*Your instructions:*
The lines from the start of the data through the line containing "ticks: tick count" are to be reproduced exactly, both ends included.

*Stored data:*
———
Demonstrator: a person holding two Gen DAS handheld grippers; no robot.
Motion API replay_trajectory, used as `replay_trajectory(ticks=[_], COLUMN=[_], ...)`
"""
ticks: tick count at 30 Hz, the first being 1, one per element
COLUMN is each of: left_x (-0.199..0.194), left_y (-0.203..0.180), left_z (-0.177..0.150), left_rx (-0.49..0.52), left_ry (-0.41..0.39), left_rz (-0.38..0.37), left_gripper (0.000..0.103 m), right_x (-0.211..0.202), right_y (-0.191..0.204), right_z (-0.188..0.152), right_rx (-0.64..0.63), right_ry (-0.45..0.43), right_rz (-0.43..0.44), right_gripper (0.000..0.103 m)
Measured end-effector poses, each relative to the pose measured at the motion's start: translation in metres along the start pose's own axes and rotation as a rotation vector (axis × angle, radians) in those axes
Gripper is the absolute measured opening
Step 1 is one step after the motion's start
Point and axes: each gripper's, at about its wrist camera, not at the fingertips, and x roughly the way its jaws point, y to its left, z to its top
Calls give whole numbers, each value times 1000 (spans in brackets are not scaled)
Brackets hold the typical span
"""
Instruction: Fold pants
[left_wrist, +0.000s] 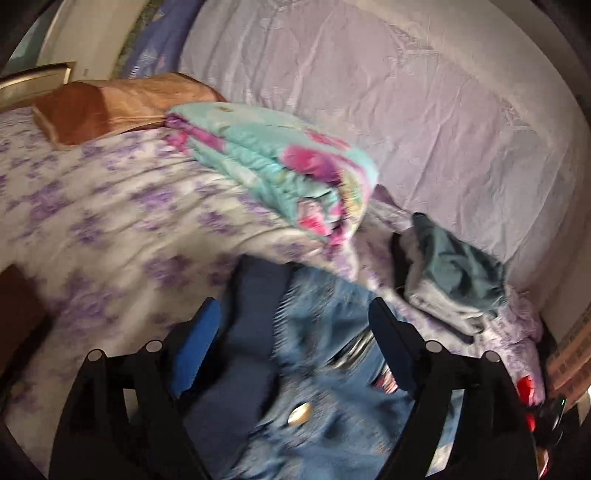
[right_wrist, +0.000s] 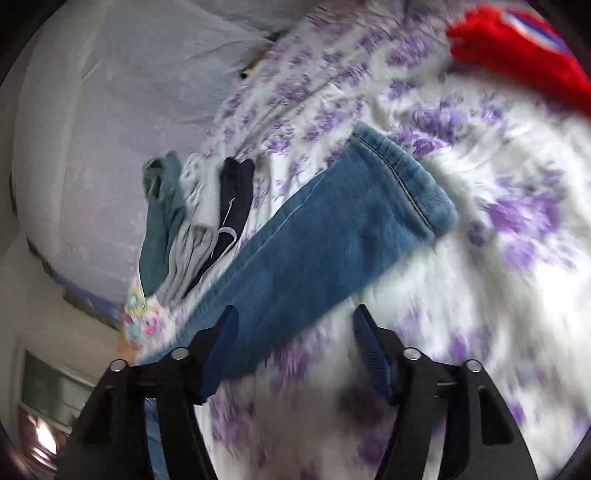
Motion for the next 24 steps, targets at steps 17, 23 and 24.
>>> replay_trajectory(ticks=[17, 23, 24], left_x=[-78, -52, -52], left_y=[77, 51, 48], left_z=[-75, -78, -78], left_rx=[-209, -87, -84], left_ry=[241, 231, 222], left_rz=[-58, 52, 68], left_gripper=[81, 69, 42], right_x=[-4, -7, -8], right_y=[-18, -15, -15], right_z=[17, 13, 12], right_rx=[-49, -63, -60], right_ry=[-56, -90, -94], right_rz=[-81, -98, -92], right_gripper=[16, 17, 17])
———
*Answer to this task:*
Demonstrator: a person holding two Gen DAS handheld grippers; no robot.
Motion API replay_trajectory, used as `replay_trajectory(ticks=[_], COLUMN=[_], ...)`
"""
ticks: tick count at 30 Hz, the first being 1, one per element

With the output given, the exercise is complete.